Stop at the line containing "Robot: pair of": every line of the listing from the first up to that one must be set down exactly.
--- Supplied information ---
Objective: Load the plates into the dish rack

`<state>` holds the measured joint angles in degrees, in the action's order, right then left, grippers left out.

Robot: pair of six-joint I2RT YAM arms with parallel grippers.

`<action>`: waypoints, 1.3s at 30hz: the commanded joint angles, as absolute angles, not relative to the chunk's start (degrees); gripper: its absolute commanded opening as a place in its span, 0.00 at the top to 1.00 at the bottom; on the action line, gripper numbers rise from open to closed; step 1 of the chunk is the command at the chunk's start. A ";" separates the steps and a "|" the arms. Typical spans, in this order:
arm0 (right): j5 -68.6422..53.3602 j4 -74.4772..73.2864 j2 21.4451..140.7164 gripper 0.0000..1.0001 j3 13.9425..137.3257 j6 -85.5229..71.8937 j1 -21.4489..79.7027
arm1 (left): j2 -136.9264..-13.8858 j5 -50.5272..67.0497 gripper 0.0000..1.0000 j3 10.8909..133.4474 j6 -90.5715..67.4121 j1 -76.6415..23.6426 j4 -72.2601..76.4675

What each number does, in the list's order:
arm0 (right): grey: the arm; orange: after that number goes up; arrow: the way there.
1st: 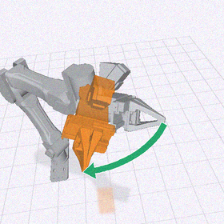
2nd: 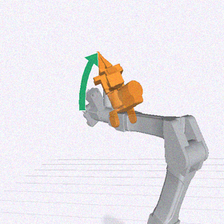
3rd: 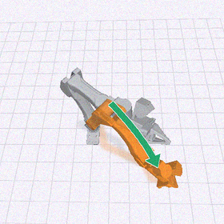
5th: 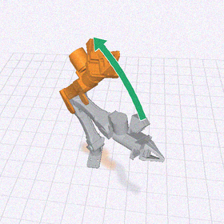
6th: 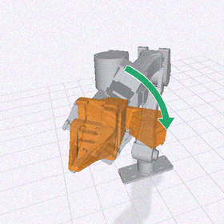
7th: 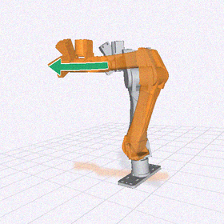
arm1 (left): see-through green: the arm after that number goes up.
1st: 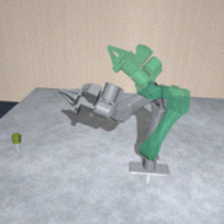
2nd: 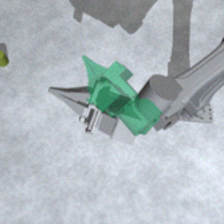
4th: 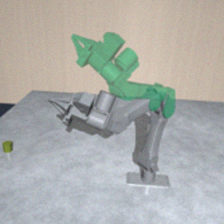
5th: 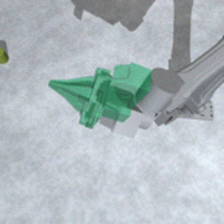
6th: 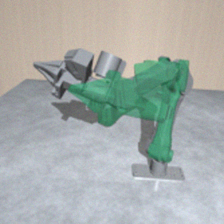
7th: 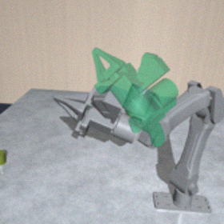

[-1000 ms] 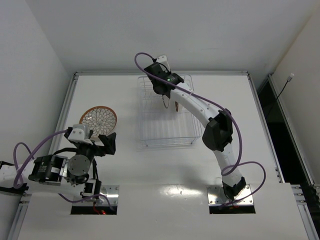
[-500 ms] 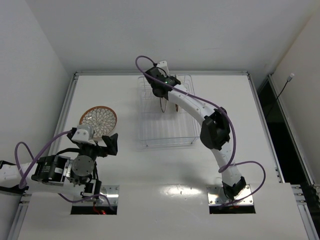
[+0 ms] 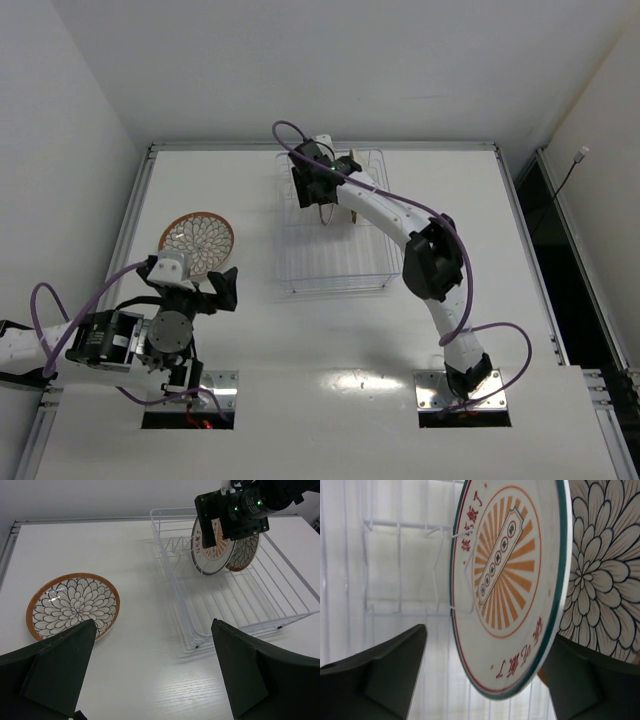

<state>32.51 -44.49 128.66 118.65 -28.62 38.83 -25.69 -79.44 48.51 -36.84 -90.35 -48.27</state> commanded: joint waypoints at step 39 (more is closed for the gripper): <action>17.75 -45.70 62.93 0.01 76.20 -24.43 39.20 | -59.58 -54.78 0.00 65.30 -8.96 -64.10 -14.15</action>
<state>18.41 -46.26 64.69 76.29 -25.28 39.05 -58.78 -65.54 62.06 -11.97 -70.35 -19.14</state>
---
◆ Expected output ◆
Objective: Load the plates into the dish rack

`<state>` holds the measured joint angles in degrees, in the action's order, right then left, grippers left out.

Robot: pair of six-joint I2RT YAM arms with parallel grippers.

The given output is the complete response.